Alderman challenges us to rethink our attitudes and to doubt the authenticity of our values, which seem so ingrained into the way the whole system works. With every new repelling detail she adds, the reader takes a step backwards and wonders, would I have had the power to see that it was unfair? If I had lived in a world where women have complete control, would I have thought for a moment how arbitrary their dominance is?

The Power follows the fates of four main characters, symbolizing the major forces that shape a society: politics, religion, mafia, and media. Margot is a senator in the States, and initially attempts to conceal her ability to cause electric shocks for fear he will lose her voters; Allie electrocutes her adoptive father while he abuses her and takes refuge at a convent, where she becomes the prophetess of the new religious cult; Roxy leads a criminal network and takes advantage of the chaos that unleashes with the women’s revolution; And Tunde, the true hero of the novel, dedicates his life to journalism, trying to document all the horrors of war and discovering how fragile his life is in a world of women. Unfortunately, the characters never appear to us as more than empty shells, themselves puppets in a world where all that matters is the social role of an individual.

Art by Radu Carp

The book is presented to us as a historical novel, written millennia later by Neil Adam Armon – an anagram of author’s name – in an attempt to discover how the world in which they live, in which women dominate men, has developed. The story is flanked by the correspondence between Neil, a member of the Association of Male Writers, and Naomi, a successful author who reads and comments his manuscript.

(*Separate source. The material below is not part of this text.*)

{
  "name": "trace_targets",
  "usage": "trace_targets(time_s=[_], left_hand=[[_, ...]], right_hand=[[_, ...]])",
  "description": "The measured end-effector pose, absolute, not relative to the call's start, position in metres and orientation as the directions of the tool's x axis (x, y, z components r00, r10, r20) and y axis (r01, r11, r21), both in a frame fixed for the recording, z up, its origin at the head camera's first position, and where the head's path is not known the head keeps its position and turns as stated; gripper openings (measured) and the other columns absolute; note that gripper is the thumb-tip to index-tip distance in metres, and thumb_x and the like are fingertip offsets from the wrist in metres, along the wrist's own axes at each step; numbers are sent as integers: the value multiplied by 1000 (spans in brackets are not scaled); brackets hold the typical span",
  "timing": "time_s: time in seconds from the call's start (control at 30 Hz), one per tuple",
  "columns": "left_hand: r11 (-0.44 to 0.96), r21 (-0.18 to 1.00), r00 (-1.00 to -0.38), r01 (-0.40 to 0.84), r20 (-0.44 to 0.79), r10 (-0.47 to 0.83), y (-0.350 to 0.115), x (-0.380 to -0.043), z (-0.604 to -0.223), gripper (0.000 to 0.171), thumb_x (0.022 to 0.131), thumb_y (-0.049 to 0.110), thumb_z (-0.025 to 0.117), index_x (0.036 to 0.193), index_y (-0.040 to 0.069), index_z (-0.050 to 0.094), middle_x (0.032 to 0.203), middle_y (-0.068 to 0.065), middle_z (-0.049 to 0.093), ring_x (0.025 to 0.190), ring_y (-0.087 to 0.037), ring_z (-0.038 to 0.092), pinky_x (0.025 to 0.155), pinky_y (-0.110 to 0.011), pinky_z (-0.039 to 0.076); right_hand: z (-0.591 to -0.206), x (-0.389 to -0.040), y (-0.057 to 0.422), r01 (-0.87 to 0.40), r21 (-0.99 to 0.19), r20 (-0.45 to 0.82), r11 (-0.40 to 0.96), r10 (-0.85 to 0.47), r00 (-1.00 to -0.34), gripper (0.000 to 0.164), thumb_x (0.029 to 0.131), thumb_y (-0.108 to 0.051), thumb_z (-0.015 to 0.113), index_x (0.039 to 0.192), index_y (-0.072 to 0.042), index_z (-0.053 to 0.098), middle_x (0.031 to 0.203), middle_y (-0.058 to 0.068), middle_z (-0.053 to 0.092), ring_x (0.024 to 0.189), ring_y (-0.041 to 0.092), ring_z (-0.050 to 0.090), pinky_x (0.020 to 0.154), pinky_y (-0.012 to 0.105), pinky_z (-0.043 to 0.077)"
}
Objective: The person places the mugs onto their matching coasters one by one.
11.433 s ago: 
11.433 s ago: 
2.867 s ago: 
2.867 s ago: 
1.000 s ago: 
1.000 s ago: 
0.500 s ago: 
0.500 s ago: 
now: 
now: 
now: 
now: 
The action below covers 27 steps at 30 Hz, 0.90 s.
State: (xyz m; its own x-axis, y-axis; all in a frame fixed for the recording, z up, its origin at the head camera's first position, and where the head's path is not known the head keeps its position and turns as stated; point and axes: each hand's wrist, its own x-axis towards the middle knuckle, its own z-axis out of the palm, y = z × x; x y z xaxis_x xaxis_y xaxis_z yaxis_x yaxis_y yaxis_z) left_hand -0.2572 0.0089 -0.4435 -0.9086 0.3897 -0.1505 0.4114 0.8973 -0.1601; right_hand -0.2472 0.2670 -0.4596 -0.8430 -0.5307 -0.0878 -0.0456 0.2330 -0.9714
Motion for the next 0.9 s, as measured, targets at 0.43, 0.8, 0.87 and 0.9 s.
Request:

After expressing reservations about the verisimilitude of the world described by Neil – because strength and courage are an integral part of the idea of femininity anyway, and it could never have been otherwise! – Naomi makes a suggestion to Neil, for the sake of their friendship and of the respect she has for him: if he wants the manuscript to be valued at its true worth, and not as part of men’s literature, wouldn’t it be better to publish it using a female pen name? 

Once I finished reading, it wasn’t hard for me to understand why the friend who gave me the novel thought of me when he chose it. The Power is a feminist work in the true sense of the word, pointing a finger at the sexism still so present in the world through habits and education.

Moreover, the novel is moving away from the myth of the tender and maternal woman, trying to convince us that a matriarchal society would develop as toxic and amoral as the world of men. But The Power does not tell us anything further than that – the reader is allowed to reflect whether the desire for control and domination is essential to human nature, or if there are ways in which we can reach equality and cooperation between the sexes.